● **Data segment**
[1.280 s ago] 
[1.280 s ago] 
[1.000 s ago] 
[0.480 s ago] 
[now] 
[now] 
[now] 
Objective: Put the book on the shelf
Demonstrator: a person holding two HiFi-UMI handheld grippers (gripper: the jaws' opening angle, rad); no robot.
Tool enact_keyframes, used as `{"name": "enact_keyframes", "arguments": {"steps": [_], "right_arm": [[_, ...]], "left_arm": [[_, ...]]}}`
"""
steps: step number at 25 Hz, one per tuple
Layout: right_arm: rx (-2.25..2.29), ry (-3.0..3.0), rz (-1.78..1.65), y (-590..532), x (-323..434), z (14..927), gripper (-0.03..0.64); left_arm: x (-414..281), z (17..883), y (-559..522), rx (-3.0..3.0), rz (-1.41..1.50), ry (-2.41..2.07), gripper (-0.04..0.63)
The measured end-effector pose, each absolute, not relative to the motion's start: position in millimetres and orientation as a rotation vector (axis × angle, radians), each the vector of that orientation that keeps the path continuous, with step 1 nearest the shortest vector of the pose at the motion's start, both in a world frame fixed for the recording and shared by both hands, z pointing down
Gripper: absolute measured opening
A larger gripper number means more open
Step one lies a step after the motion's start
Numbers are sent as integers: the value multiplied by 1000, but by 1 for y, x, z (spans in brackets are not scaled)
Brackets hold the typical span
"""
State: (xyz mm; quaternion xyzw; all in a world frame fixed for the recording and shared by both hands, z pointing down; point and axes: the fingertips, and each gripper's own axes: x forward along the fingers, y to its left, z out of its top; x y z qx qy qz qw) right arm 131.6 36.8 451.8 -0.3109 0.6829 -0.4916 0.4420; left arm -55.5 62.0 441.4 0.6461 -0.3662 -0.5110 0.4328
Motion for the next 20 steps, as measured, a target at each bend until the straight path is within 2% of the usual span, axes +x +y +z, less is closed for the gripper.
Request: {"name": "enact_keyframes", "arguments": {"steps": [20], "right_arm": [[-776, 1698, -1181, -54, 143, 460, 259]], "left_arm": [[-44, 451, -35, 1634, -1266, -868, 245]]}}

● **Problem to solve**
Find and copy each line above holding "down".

● **Exercise result**
The measured end-effector pose, each absolute, not relative to the motion's start: position in millimetres and orientation as a rotation vector (axis × angle, radians), each the vector of that orientation that keeps the path continuous, with step 1 nearest the shortest vector of the pose at the motion's start, both in a world frame fixed for the recording and shared by both hands, z pointing down
State: (xyz mm; quaternion xyzw; all in a world frame fixed for the recording and shared by both hands, z pointing down; point and axes: the fingertips, and each gripper's own axes: x forward along the fingers, y to its left, z out of its top; x y z qx qy qz qw) right arm 131.6 36.8 451.8 -0.3109 0.6829 -0.4916 0.4420; left arm -55.5 62.0 441.4 0.6461 -0.3662 -0.5110 0.4328

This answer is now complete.